On 8 March 1933 during the Defense of the Great Wall, he was ordered to relieve the troops stationed at the Xifengkou Pass on the Great Wall. On the 10th, he led his troops to launch a night surprise attack on the bivouac of the Japanese troops, in which his troops annihilated hundreds of the Japanese troops, captured over 10 machineguns and burned over 10 Japanese supply-carrying vehicles. On the 11th, the 109th Brigade was ordered to take a devious route to attack the rear area of the Japanese troops. In this battle, the Chinese killed 3000 Japanese troops and destroyed 18 enemy artillery pieces.

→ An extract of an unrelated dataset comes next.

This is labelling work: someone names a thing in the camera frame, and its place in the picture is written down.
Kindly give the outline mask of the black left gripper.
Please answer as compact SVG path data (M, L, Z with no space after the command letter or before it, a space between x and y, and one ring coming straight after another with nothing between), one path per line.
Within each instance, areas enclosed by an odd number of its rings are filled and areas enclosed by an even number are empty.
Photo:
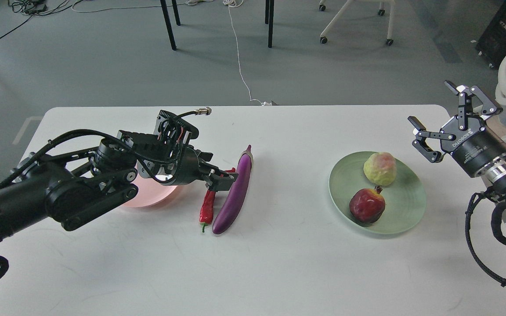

After the battles at the Great Wall, he was promoted to be commander of the 132nd Division, the 29th Army and led his troops to garrison Chahar.

On 27 July 1937, during the Battle of Beiping–Tianjin, Zhao led an advance regiment to the headquarters of the 29th Army in Nanyuan, Beiping. On the morning of the 28th, the main force of the Japanese troops launched attack against Nanyuan under the fire support of dozens of fighter planes. Together with Tong Linge, deputy commander of the 29th Army, Zhao directed the troops stationed in Nanyuan to resist the Japanese troops. In this battle his right arm and leg were wounded, yet he still remained at the frontline to command his troops in fight. Later that day, he was ordered to lead his troops to assemble at Dahongmen, to prepare for a counterattack. However, on the way to Dahongmen to the south of the city, he was mortally wounded in the chest during a Japanese ambush. On 31 July, the Nationalist government posthumously promoted him to the rank of general.